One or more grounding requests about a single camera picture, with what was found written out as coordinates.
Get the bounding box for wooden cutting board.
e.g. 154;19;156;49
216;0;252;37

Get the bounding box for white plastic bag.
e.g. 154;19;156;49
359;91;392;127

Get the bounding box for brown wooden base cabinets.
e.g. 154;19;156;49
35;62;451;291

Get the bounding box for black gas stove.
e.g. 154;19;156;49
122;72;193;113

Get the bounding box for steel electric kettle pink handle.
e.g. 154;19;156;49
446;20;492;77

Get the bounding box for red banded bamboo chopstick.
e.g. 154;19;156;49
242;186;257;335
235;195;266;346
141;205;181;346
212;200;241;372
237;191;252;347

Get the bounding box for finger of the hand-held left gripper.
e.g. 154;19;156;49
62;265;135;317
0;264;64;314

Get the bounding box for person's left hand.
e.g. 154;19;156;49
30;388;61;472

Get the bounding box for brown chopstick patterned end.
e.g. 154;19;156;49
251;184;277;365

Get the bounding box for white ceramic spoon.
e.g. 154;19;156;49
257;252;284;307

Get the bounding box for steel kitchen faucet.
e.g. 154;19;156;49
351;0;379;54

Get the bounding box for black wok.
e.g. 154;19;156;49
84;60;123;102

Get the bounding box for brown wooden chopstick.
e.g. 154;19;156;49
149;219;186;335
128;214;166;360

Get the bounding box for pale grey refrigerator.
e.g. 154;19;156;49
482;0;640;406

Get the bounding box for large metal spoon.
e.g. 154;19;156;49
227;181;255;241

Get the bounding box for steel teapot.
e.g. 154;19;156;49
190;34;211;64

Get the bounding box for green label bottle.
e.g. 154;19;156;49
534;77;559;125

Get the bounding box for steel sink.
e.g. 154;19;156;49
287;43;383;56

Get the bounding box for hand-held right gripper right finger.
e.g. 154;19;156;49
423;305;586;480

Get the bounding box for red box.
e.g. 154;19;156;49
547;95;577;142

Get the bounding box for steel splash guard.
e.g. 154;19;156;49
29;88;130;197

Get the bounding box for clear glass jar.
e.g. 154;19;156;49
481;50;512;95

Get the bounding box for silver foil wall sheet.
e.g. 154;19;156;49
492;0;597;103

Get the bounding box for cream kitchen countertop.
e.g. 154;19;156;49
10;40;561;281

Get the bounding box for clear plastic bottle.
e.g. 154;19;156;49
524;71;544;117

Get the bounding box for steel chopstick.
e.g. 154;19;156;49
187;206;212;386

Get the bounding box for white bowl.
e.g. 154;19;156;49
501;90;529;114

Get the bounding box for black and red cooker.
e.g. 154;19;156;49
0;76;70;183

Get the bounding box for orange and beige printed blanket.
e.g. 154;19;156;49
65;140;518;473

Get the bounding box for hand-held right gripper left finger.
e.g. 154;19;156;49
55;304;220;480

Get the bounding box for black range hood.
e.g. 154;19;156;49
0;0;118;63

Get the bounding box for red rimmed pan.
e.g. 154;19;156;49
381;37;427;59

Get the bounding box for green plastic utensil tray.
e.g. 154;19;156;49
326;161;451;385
++++
__Task to complete__. Without altering a single word, copy the listing above.

__Answer box__.
One or more grounding requests about a single camera picture, with what was found written out as coordinates.
Get the bounding box for wooden cutting board.
e.g. 154;19;156;49
216;0;252;37

Get the bounding box for white plastic bag.
e.g. 154;19;156;49
359;91;392;127

Get the bounding box for brown wooden base cabinets.
e.g. 154;19;156;49
35;62;451;291

Get the bounding box for black gas stove.
e.g. 154;19;156;49
122;72;193;113

Get the bounding box for steel electric kettle pink handle.
e.g. 154;19;156;49
446;20;492;77

Get the bounding box for red banded bamboo chopstick.
e.g. 154;19;156;49
242;186;257;335
235;195;266;346
141;205;181;346
212;200;241;372
237;191;252;347

Get the bounding box for finger of the hand-held left gripper.
e.g. 154;19;156;49
62;265;135;317
0;264;64;314

Get the bounding box for person's left hand.
e.g. 154;19;156;49
30;388;61;472

Get the bounding box for brown chopstick patterned end.
e.g. 154;19;156;49
251;184;277;365

Get the bounding box for white ceramic spoon.
e.g. 154;19;156;49
257;252;284;307

Get the bounding box for steel kitchen faucet.
e.g. 154;19;156;49
351;0;379;54

Get the bounding box for black wok.
e.g. 154;19;156;49
84;60;123;102

Get the bounding box for brown wooden chopstick.
e.g. 154;19;156;49
149;219;186;335
128;214;166;360

Get the bounding box for pale grey refrigerator.
e.g. 154;19;156;49
482;0;640;406

Get the bounding box for large metal spoon.
e.g. 154;19;156;49
227;181;255;241

Get the bounding box for steel teapot.
e.g. 154;19;156;49
190;34;211;64

Get the bounding box for green label bottle.
e.g. 154;19;156;49
534;77;559;125

Get the bounding box for steel sink.
e.g. 154;19;156;49
287;43;383;56

Get the bounding box for hand-held right gripper right finger.
e.g. 154;19;156;49
423;305;586;480

Get the bounding box for red box.
e.g. 154;19;156;49
547;95;577;142

Get the bounding box for steel splash guard.
e.g. 154;19;156;49
29;88;130;197

Get the bounding box for clear glass jar.
e.g. 154;19;156;49
481;50;512;95

Get the bounding box for silver foil wall sheet.
e.g. 154;19;156;49
492;0;597;103

Get the bounding box for cream kitchen countertop.
e.g. 154;19;156;49
10;40;561;281

Get the bounding box for clear plastic bottle.
e.g. 154;19;156;49
524;71;544;117

Get the bounding box for steel chopstick.
e.g. 154;19;156;49
187;206;212;386

Get the bounding box for white bowl.
e.g. 154;19;156;49
501;90;529;114

Get the bounding box for black and red cooker.
e.g. 154;19;156;49
0;76;70;183

Get the bounding box for orange and beige printed blanket.
e.g. 154;19;156;49
65;140;518;473

Get the bounding box for hand-held right gripper left finger.
e.g. 154;19;156;49
55;304;220;480

Get the bounding box for black range hood.
e.g. 154;19;156;49
0;0;118;63

Get the bounding box for red rimmed pan.
e.g. 154;19;156;49
381;37;427;59

Get the bounding box for green plastic utensil tray.
e.g. 154;19;156;49
326;161;451;385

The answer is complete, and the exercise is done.